With the move to Toronto for the second season, the set and format were changed. A contestant's field of expertise was chosen prior to the show and revealed on air instead of chosen from the category board. Contestants now stood behind a podium with a numerical readout for the first five questions and the typewriter and television monitor stations were removed, with Trebek reading the questions from a booklet. Players entered the isolation booth following the $2,000 question and if they answered the second-to-last question correctly they received $24,000 cash and an automobile instead of an all-cash prize.

==Consolation prizes==
If a contestant missed on any question up to the $4,000 question, he/she received $1 as a consolation prize. If the miss came on the $8,000 or $16,000 question, the contestant left with a new automobile. If a contestant answered the $16,000 question correctly but failed to answer either the $32,000 or $64,000 questions correctly, he/she was guaranteed to leave with no less than that amount in cash in season one, and with a car and $8,000 cash in season 2.

==Tournament play==
Four contestants won $64,000 during the first season. The semifinals consisted of three rounds of questions for each contestant, and contestants were asked four questions in each round. If the contestant answered all four questions correctly, an additional question was asked. Each correct answer scored one point in round one, two points in round two and three points in round three. After three rounds of questions, the two contestants with the highest scores advanced to the finals, in which the finalists alternated answering questions. The first contestant to answer six questions correctly won $64,000. However, each contender would be given an equal number of questions. If both contestants were tied at six points each, the contestants continued answering questions until the tie was broken.

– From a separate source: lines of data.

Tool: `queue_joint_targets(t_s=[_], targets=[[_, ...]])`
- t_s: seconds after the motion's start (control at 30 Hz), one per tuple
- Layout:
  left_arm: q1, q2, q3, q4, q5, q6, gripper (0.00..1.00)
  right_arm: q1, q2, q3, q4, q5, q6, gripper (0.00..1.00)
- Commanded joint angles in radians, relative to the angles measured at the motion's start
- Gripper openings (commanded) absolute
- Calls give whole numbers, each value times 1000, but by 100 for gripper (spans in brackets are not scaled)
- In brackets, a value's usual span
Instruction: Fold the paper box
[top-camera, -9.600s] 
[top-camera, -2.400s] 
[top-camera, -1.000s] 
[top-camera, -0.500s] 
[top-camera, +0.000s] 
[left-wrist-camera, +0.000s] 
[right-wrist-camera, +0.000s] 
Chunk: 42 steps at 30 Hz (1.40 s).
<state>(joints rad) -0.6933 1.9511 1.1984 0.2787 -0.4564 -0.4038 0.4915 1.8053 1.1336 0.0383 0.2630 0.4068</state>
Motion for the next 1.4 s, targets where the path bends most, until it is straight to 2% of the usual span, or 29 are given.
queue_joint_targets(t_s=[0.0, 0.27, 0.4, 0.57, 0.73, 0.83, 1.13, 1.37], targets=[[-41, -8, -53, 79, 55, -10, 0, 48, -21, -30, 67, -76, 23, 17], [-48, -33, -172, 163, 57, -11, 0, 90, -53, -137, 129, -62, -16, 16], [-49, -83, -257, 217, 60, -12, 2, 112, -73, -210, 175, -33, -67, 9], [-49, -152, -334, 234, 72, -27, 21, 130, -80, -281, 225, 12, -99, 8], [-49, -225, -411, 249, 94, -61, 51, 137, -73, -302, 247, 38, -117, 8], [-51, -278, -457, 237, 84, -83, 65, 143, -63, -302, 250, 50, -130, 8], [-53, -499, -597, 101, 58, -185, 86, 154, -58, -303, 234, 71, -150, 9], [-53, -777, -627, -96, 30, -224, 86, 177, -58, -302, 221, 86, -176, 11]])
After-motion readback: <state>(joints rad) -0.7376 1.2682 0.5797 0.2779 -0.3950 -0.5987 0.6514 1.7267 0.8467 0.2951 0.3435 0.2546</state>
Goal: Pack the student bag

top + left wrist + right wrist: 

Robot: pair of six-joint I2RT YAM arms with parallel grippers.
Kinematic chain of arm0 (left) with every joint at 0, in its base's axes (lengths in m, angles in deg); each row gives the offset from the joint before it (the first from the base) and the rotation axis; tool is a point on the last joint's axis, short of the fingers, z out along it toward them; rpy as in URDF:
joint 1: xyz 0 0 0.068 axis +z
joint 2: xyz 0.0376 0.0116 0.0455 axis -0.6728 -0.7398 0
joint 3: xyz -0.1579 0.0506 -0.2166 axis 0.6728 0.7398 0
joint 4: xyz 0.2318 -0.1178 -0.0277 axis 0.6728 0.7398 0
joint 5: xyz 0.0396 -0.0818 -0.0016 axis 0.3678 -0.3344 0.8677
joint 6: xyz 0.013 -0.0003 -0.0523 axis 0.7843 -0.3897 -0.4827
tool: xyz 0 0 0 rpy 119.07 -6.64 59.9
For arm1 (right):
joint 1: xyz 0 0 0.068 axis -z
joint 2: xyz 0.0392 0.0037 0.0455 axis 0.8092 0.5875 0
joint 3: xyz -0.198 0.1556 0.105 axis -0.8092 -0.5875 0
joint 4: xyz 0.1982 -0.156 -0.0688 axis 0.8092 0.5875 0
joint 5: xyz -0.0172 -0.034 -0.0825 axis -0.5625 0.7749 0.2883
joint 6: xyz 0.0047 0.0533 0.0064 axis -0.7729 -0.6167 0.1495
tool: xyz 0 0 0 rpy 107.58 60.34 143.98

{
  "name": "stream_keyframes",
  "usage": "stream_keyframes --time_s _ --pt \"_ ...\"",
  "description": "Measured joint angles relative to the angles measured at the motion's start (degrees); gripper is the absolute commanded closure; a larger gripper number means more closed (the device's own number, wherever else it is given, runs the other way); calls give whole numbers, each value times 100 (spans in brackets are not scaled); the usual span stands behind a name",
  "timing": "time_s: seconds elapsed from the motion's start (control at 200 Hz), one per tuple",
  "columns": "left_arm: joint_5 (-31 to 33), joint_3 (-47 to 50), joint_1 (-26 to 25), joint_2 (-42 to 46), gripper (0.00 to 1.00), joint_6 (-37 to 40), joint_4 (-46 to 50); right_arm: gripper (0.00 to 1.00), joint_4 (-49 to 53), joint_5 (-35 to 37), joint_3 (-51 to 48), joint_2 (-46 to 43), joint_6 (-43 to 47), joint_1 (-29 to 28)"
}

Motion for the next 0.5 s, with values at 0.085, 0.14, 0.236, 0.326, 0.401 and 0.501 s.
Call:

Season two featured two $64,000 winners. The playoff game consisted of four rounds of gameplay. In each of the first four rounds, each contestant was given four questions. Each correct answer scored one point in round one, two points in round two, four points in round three and eight points in round four. After the fourth round, both contestants took turns answering 16-point questions until one contestant achieved a total score of at least 128 points to win an additional $64,000.

==Home game==
A home version of The $128,000 Question was released by Ideal Toy Company in 1977 and followed the first season format, complete with a "category tree". It was given to all contestants who appeared on the show during that first season.

==Theme music==
The theme music was an updated version of the original composition by Norman Leyden and performed by Charles Randolph Grean, the show's musical director during its first season. Grean's group, The Charles Randolph Grean Sounde, recorded the theme and it was released as the B-side of Grean's 1976 single "Sentimentale" on Ranwood Records (R-1064). The track was a medley of the main theme, the cue heard when the printout tape was given to Darow, the "isolation booth" theme, a reprise of the main theme, the music heard during the announcement on how to apply to be a contestant, and a second reprise of the main theme ending in a grand crescendo.

The Welk Music Group, parent company of Ranwood, currently owns the master tape of Grean's recording of the $128,000 Question theme. WMG has not rereleased the track themselves on CD or licensed it to other labels to appear on compilation albums as of this writing.

The second season featured a live orchestra conducted by Guido Basso.

==Reruns==
The entire series was rebroadcast on KDOC-TV in Anaheim, California from January 31 to June 7, 1983. Additionally, other local stations aired reruns of The $128,000 Question during the late 1970s and early 1980s.